PCP: "100 anos, 100 acções" em cinco notas
Escreveram-se hoje
tantas e tão belas palavras sobre o 100.º aniversário da fundação do Partido Comunista
Português (PCP), que é quase atrevimento vir juntar estas cinco pretensiosas notas
pessoais acerca do modo como observei o dia.
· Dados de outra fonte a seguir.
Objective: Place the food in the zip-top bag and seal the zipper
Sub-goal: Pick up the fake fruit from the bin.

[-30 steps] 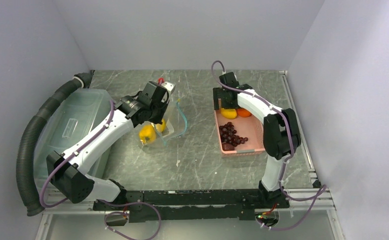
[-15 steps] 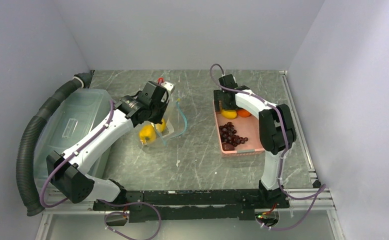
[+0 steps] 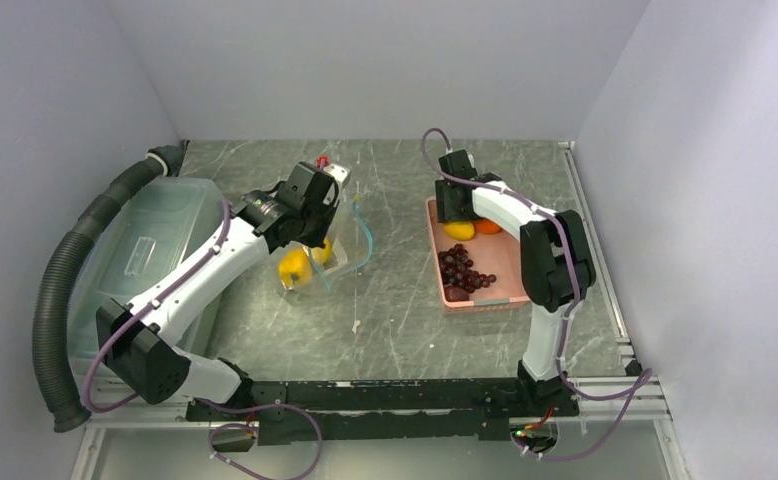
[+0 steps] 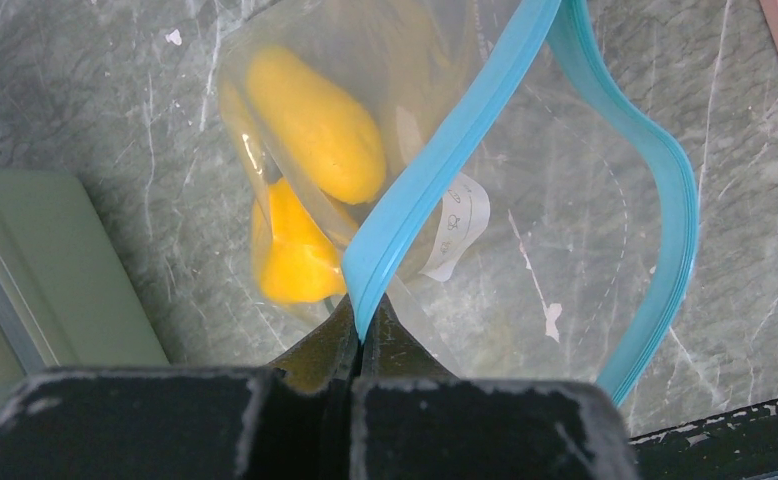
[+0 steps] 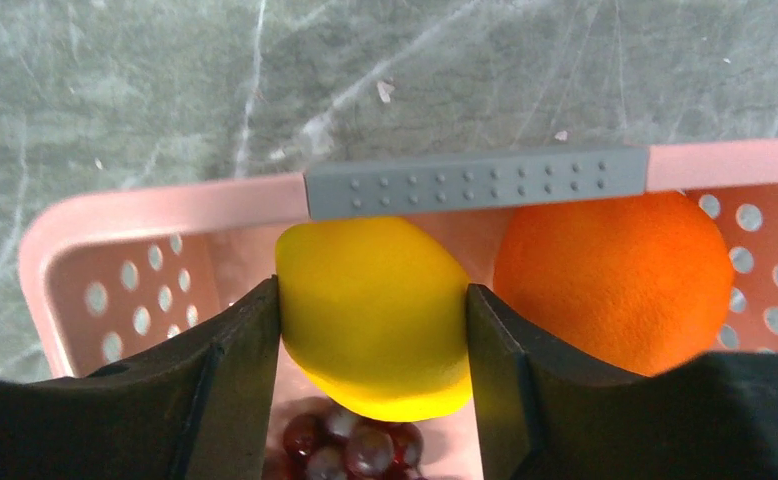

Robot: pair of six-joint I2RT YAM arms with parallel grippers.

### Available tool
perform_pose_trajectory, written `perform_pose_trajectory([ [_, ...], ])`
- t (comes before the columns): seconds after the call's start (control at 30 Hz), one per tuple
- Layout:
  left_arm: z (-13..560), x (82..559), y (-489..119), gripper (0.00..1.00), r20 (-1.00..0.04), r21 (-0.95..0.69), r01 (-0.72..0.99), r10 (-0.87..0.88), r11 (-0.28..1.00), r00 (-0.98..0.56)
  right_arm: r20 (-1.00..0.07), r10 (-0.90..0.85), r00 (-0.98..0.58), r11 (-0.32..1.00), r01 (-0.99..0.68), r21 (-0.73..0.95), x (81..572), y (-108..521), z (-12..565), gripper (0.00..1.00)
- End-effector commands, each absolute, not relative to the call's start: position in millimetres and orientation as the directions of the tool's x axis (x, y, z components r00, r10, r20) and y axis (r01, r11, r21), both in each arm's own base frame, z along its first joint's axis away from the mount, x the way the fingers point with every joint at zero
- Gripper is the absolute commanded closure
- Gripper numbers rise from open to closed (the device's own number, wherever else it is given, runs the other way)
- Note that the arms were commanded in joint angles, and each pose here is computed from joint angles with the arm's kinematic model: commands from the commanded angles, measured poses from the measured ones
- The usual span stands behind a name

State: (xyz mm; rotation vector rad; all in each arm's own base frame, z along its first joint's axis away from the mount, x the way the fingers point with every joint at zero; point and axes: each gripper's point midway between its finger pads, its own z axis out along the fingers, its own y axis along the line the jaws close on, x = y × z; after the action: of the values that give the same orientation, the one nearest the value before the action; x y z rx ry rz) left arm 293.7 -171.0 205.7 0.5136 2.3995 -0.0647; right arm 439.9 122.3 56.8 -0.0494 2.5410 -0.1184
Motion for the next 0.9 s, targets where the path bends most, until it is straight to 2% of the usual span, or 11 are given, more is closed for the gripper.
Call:
perform_pose_trajectory([
  [0.0, 204, 298, -173, 1.00, -0.634, 0.088, 0.389, 0.353, 0.917, -0.688, -0.618, -0.020, -0.786, 0.997, 0.031, -0.072, 434, 116, 88, 0.53],
  [0.2, 202, 298, -173, 1.00, -0.629, 0.087, 0.390, 0.354, 0.917, -0.692, -0.644, 0.006, -0.765, 0.996, 0.064, -0.066, 425, 110, 108, 0.60],
  [0.43, 200, 298, -174, 1.00, -0.626, 0.085, 0.391, 0.354, 0.917, -0.695, -0.707, 0.040, -0.706, 0.998, 0.059, -0.003, 412, 114, 154, 0.61],
  [0.87, 202, 298, -174, 1.00, -0.629, 0.085, 0.389, 0.352, 0.917, -0.693, -0.800, 0.094, -0.592, 0.955, -0.175, 0.241, 365, 201, 242, 0.61],
])
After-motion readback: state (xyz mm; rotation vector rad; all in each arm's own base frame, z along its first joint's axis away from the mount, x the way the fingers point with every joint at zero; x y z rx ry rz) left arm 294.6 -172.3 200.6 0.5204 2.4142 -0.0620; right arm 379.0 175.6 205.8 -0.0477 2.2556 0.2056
Primeira – Bandeiras rubras
floresceram nesta madrugada nas avenidas, ruas e praças – na cidade capital,
nas cidades e vilas – e creio que aldeias também – que são nervo, energia e
sangue do país. É tão exaltante e tão belo! E que força, que determinação
mostram!
Segunda – “100 anos, 100
acções”. Mas foram mais, muitas mais, cada uma com seu objectivo, com seu
contexto, com as suas memórias e com os seus heróis. Veja-se o caso da Maia.
Ainda o PCP dava os
primeiros passos, em 1924/25 e já havia em Águas Santas uma célula que elegeu
um delegado ao II Congresso do Partido, em 1926. Em 1932, já em plena ilegalização do PCP, foi preso pela primeira vez o camarada Elísio
Francisco Ferreira, eleito para a Associação dos Manipuladores de Pão do Porto,
outras prisões outras somas de sevícias se seguiram em1936 e em 1942.
Entre as muitas lutas, regista-se, em 1937, a greve das operárias da
Fábrica Oliveiras, na Areosa, em solidariedade com colegas despedidas; a recusa
de receber o salário com descontos indevidos dos trabalhadores da Industria
Nacional de Produtos Químicos, em Moreira, em 1944. Também nesse ano, em plena
II Grande Guerra, a população de Barreiros, tocou o sino a rebate e concentrou-se
junto do Grémio, exigindo Pão.
Isto contou, comovendo, a camarada Teresa Lopes, dirigente da DORP, e
resistente antifascista que viveu na clandestinidade.
Terceira – Os telejornais das 20 horas ignoraram o país engalanado de bandeiras rubras e praticamente não referiram o carácter nacional e descentralizado da iniciativa “100 anos, 100 ações”, trataram o acontecimento – um partido que faz 100 anos, pá! – como coisa pouco mais que trivial, uma efeméride quase irrelevante, muito focada no tópico da relação com o PS/Governo.
Só a TVI desenvolveu mais o tema, sendo a única a mostrar a presença
expressiva e a vitalidade da Juventude Comunista Portuguesa na concentração de
Lisboa, acrescentando elementos de reportagem no Couço e com o
secretário-geral, cruzando-os com pontos de vista de historiadores.
A RTP1 teve o “privilégio” do secretário-geral em estúdio, mas mais interessada
em encostá-lo à parede com a constatação
do declínio em número de deputados, de eleitos autárquicos e de votos e em
imputar ao PCP “cumplicidade” (sim, foi assim que disse o pivô, José Rodrigues
dos Santos) com as cativações e outras medidas do Governo, do que em
compreender os fenómenos sociais, económicos e políticos que ajudam a explicá-lo
e em destrinçar as posições e responsabilidades do PCP das responsabilidades do
PS.
Quarta – A forma como os media
cobrem a vida do PCP demonstra a profunda desigualdade de armas na real batalha
ideológica de que os meios de informação dominante são instrumento muito
poderoso. Mas talvez nem tudo esteja perdido: é impressionante a partilha de
imagens e de textos nas redes sociais, relativas a iniciativas por todo o país, feita por organizações e militantes do PCP, mostrando como é possível furar o cerco de silêncio e os truques do
preconceito.
Quinta – Por fim, revisito as páginas de uma magnífica obra sobre o
centenário do PCP, “100 Anos de Luta”, e é inevitável deter-me nas que evocam as
provações e os sacrifícios, hoje inimagináveis para muitos, de tantos e tantos
militantes que enfrentaram a brutalidade da repressão fascista, as
perseguições, as torturas, o cárcere e a morte. E curvo-me perante os nomes dos
mártires de outrora, para que pudéssemos ter futuro.